▸ **Exercise**: Please copy each line of the listing below in which the word "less" appears.

▸ **Source data**:
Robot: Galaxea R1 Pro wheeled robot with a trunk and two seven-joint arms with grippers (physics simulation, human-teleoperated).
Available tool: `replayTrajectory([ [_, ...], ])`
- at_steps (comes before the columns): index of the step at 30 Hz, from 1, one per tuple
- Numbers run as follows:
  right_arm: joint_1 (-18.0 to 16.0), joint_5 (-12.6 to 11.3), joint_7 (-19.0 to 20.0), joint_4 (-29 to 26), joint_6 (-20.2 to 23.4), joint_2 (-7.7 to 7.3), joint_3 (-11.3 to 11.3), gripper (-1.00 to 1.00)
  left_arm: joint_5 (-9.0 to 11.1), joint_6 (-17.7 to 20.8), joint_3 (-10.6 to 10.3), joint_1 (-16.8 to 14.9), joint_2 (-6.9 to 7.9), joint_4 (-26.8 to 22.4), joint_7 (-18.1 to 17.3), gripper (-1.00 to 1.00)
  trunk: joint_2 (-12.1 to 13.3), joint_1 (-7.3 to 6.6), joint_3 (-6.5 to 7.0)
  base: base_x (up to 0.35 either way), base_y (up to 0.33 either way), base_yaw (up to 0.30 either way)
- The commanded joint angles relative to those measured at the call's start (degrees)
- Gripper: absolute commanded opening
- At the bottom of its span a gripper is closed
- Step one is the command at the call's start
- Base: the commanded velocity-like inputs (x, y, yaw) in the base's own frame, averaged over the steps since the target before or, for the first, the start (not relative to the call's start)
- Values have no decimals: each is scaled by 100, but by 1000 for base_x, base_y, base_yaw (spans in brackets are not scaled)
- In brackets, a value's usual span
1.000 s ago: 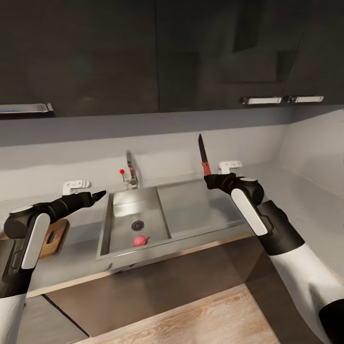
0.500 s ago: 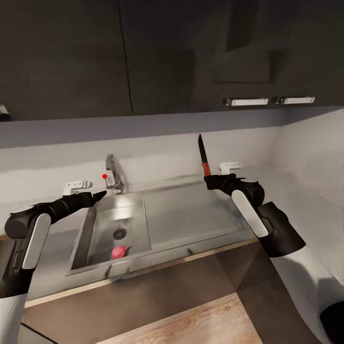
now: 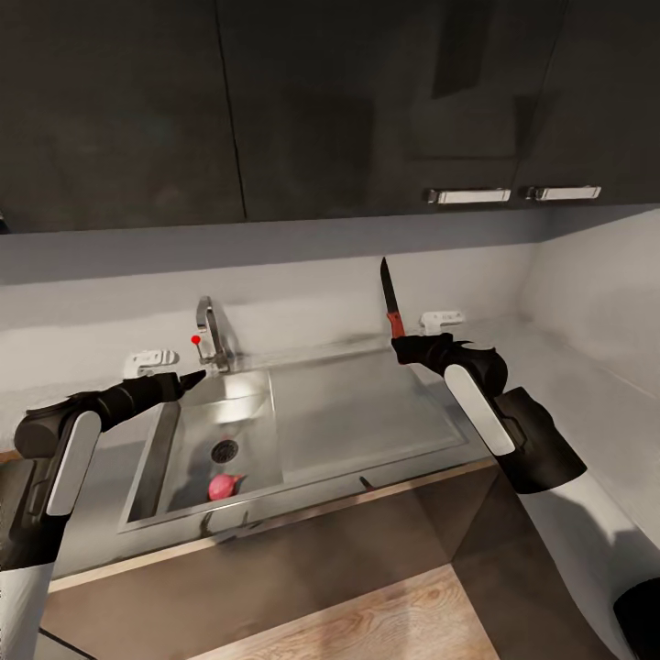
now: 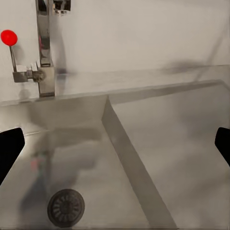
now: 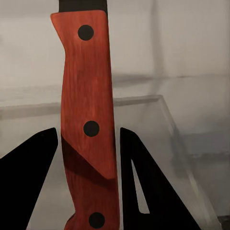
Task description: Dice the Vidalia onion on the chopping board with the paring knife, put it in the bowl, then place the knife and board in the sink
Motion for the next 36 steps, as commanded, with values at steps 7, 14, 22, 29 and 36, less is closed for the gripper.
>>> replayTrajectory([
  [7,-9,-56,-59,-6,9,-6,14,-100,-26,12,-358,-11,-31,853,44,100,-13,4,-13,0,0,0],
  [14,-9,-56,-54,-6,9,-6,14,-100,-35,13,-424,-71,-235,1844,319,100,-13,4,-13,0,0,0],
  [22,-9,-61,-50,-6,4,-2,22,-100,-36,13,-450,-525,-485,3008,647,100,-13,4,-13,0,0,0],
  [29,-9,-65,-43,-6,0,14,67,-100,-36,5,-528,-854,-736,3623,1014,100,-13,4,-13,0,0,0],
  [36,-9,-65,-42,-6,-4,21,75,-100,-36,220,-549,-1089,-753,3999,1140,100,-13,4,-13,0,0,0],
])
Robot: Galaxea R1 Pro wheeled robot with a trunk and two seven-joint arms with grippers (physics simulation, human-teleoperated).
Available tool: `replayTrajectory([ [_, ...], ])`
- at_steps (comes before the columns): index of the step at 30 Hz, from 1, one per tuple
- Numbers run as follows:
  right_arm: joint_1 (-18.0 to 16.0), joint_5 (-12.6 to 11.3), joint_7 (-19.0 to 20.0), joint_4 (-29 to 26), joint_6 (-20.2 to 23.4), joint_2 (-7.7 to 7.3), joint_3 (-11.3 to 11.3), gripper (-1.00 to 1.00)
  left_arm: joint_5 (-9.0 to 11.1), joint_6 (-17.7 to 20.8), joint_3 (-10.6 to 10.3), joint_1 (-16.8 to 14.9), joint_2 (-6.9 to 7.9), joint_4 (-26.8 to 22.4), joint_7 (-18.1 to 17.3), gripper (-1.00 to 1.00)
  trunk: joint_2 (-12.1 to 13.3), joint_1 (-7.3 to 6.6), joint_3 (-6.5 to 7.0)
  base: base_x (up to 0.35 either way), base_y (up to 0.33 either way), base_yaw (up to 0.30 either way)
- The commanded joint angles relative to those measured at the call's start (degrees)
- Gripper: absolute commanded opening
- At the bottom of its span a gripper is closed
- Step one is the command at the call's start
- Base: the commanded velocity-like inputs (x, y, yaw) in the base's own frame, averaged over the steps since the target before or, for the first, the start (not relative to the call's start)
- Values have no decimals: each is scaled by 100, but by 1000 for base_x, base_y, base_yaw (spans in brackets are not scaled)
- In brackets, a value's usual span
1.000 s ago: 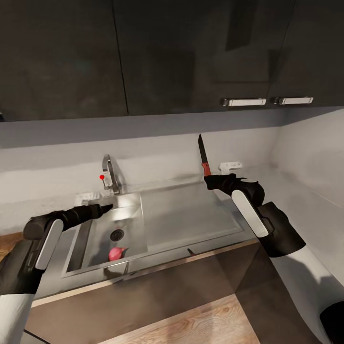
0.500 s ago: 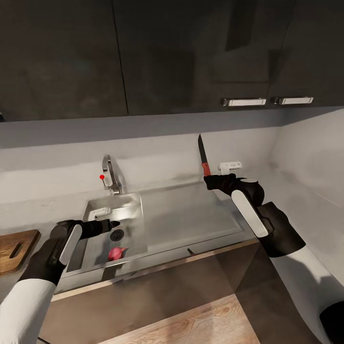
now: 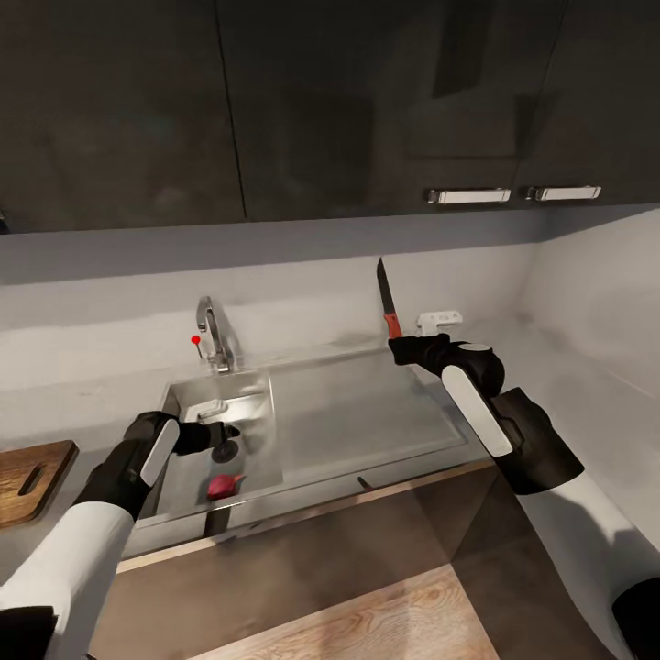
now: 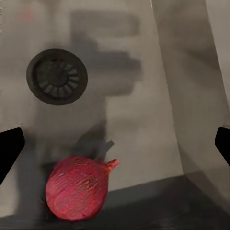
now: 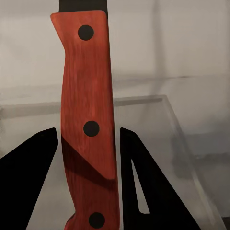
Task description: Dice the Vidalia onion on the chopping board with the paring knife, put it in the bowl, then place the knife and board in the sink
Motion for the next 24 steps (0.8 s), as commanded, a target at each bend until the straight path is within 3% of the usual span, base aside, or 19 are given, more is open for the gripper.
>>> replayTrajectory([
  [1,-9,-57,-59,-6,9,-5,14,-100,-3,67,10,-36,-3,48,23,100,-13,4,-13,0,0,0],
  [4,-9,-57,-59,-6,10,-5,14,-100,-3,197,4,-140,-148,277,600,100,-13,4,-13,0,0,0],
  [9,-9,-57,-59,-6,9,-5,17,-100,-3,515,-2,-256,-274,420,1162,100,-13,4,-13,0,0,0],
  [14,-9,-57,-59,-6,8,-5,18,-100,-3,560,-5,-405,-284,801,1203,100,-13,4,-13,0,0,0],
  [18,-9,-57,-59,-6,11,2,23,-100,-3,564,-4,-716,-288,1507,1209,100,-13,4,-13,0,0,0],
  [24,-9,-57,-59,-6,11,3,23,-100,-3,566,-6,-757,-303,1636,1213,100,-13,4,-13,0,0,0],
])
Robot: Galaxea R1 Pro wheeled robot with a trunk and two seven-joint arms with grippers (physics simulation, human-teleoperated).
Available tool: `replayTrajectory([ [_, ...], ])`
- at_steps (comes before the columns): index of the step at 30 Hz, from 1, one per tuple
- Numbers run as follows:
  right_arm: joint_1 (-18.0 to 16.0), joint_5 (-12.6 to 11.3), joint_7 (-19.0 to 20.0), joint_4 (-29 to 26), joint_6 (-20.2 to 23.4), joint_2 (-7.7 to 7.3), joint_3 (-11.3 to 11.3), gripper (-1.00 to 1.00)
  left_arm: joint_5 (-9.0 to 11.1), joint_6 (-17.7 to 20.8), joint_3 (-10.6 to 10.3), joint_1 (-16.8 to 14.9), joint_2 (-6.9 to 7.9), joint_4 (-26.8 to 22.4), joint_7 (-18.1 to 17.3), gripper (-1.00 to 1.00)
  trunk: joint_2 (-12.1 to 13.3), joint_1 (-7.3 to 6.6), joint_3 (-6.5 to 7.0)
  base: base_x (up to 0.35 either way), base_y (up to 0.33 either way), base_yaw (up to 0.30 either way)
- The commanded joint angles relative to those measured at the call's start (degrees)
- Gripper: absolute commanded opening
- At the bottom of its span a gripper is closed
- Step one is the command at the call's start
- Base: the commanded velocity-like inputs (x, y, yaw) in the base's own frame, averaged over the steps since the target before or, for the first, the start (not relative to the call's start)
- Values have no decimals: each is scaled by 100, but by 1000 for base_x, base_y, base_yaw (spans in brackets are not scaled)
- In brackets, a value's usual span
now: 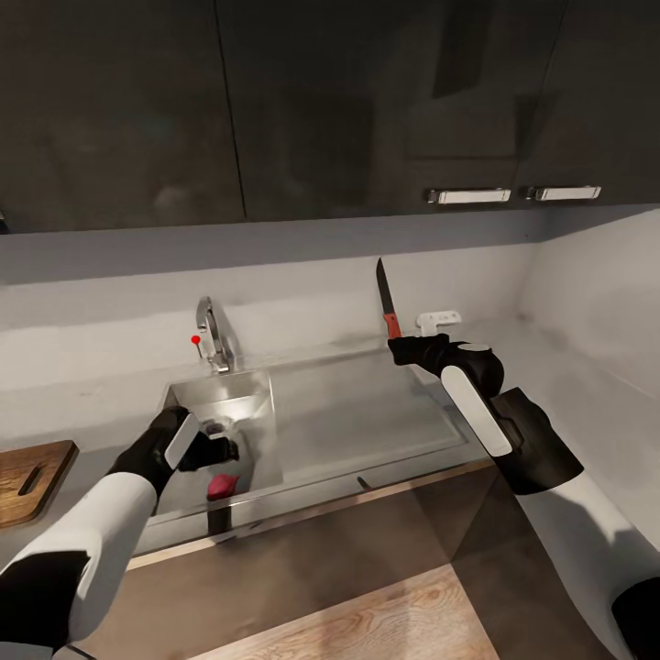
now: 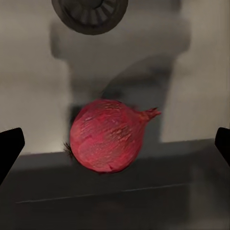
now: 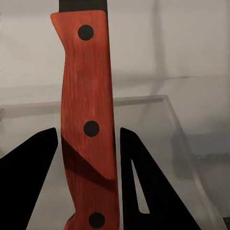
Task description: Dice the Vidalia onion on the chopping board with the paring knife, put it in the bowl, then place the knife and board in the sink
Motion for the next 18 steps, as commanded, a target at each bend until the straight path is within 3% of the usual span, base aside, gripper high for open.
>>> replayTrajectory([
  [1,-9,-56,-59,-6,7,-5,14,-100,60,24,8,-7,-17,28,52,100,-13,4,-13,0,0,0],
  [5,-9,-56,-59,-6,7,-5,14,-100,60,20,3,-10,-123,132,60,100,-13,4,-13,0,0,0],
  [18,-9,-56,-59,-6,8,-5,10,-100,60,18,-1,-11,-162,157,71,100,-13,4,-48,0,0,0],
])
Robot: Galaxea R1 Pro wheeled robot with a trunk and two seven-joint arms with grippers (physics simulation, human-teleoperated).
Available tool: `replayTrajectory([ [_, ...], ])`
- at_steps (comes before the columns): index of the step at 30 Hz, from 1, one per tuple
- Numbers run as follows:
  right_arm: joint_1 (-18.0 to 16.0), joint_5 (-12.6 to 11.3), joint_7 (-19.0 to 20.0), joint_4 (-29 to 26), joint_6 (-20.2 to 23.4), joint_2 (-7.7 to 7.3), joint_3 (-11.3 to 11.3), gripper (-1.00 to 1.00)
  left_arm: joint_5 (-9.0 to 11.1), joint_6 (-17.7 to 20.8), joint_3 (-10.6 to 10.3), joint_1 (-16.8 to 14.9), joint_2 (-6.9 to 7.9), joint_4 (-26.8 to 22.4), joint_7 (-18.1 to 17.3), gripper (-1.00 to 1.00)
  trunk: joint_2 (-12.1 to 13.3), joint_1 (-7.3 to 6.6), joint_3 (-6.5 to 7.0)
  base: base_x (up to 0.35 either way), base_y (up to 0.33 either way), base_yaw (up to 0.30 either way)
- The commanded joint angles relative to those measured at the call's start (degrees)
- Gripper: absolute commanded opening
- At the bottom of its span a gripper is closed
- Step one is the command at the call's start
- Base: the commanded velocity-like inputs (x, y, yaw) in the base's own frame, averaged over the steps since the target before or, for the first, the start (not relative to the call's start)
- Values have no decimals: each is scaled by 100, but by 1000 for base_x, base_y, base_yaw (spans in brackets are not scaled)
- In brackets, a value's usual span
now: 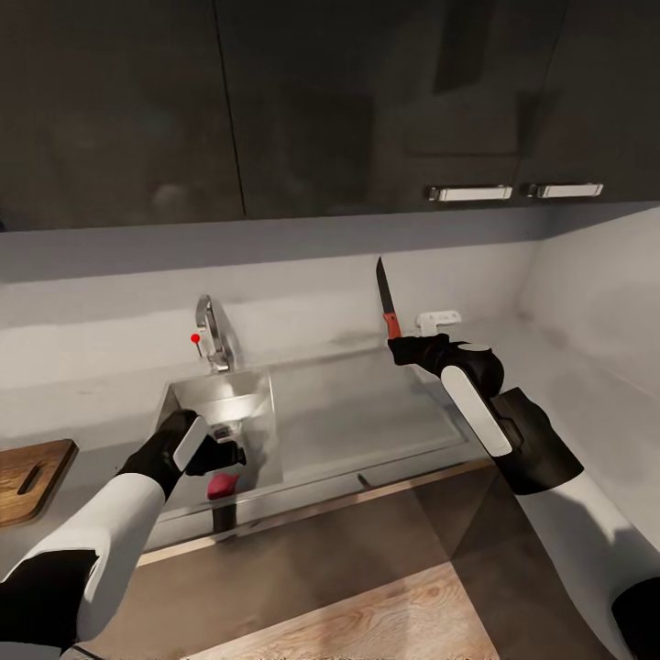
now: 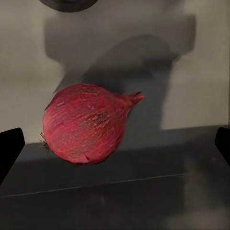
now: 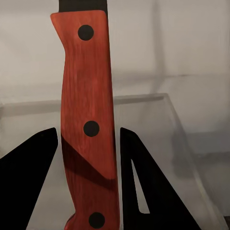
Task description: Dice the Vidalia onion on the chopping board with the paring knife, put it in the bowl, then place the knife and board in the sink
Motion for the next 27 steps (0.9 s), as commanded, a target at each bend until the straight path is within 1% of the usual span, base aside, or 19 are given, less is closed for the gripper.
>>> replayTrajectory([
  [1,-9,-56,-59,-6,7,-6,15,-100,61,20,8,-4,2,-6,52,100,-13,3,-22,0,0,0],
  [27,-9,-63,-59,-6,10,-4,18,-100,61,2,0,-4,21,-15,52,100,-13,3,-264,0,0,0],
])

▸ **Your solution**:
Motion for the next 36 steps, as commanded, with values at steps 7, 14, 22, 29 and 36, less is closed for the gripper.
Motion for the next 27 steps (0.9 s), as commanded, a target at each bend until the straight path is within 1% of the usual span, base aside, or 19 are given, less is closed for the gripper.

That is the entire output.